EXERCISE DETAILS
Please go line by line and repeat the data below exactly, with no images.

EXERCISE DATA
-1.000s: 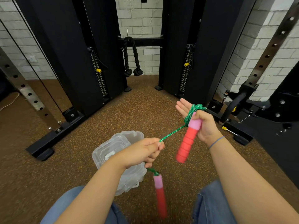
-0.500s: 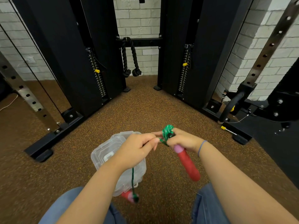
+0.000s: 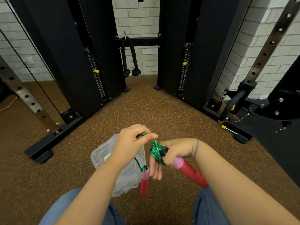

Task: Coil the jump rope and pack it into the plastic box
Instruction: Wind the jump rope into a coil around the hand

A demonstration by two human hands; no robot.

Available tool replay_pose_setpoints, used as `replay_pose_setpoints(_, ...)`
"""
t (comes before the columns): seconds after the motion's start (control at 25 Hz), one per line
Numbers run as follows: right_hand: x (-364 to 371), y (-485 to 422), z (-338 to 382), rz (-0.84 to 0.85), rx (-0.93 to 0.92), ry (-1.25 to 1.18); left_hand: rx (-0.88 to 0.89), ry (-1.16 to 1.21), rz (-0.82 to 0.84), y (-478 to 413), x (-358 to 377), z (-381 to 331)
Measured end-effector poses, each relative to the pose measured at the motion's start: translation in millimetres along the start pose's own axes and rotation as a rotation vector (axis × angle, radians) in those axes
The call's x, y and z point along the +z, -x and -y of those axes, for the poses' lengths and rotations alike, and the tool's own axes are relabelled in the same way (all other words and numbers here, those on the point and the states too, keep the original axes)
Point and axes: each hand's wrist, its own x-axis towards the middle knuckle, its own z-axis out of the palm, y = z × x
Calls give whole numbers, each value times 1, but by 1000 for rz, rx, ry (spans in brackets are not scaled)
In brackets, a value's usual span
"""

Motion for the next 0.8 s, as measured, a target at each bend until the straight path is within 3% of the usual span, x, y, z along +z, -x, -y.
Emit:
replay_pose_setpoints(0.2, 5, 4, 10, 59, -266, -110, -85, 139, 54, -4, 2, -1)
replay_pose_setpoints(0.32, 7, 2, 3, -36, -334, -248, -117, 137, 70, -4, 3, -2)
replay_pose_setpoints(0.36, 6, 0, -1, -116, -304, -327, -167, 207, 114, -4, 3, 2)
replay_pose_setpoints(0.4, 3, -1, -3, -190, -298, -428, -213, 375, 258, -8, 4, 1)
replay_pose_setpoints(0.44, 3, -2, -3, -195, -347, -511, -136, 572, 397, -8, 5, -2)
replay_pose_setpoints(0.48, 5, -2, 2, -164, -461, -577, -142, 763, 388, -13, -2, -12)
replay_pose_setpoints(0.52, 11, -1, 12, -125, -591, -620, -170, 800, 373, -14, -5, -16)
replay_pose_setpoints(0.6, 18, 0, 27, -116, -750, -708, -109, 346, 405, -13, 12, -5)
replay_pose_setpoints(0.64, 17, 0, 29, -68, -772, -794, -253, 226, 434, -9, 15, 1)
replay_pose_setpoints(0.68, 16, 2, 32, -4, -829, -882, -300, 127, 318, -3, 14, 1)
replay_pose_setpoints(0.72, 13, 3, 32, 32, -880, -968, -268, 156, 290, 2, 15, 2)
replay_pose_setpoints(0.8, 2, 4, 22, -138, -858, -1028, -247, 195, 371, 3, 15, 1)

RESPONSE TO THE TASK
-1.000s: 
-0.500s: 
+0.000s: 

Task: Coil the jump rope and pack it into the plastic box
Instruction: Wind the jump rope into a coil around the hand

A demonstration by two human hands; no robot.

Available tool replay_pose_setpoints, used as `replay_pose_setpoints(_, ...)`
"""
t (comes before the columns): seconds after the motion's start (control at 25 Hz), one per line
Numbers run as follows: right_hand: x (-364 to 371), y (-485 to 422), z (-338 to 382), rz (-0.84 to 0.85), rx (-0.93 to 0.92), ry (-1.25 to 1.18); left_hand: rx (-0.88 to 0.89), ry (-1.16 to 1.21), rz (-0.82 to 0.84), y (-478 to 413), x (-358 to 377), z (-381 to 331)
Measured end-effector poses, each relative to the pose measured at the motion's start: translation in millimetres along the start pose's own axes and rotation as a rotation vector (axis × angle, radians) in those axes
The call's x, y and z point along the +z, -x and -y of those axes, for the poses' lengths and rotations alike, and the tool's own axes are relabelled in the same way (all other words and numbers here, those on the point and the states too, keep the original axes)
Point and axes: each hand's wrist, its own x-axis towards the middle knuckle, its own z-axis out of the palm, y = z × x
Calls give whole numbers, each value times 1, but by 1000 for rz, rx, ry (spans in brackets are not scaled)
In brackets, a value's usual span
"""

Motion for the next 0.8 s, as measured, a target at each bend until the straight path is within 3% of the usual span, x, y, z along +z, -x, -y.
Emit:
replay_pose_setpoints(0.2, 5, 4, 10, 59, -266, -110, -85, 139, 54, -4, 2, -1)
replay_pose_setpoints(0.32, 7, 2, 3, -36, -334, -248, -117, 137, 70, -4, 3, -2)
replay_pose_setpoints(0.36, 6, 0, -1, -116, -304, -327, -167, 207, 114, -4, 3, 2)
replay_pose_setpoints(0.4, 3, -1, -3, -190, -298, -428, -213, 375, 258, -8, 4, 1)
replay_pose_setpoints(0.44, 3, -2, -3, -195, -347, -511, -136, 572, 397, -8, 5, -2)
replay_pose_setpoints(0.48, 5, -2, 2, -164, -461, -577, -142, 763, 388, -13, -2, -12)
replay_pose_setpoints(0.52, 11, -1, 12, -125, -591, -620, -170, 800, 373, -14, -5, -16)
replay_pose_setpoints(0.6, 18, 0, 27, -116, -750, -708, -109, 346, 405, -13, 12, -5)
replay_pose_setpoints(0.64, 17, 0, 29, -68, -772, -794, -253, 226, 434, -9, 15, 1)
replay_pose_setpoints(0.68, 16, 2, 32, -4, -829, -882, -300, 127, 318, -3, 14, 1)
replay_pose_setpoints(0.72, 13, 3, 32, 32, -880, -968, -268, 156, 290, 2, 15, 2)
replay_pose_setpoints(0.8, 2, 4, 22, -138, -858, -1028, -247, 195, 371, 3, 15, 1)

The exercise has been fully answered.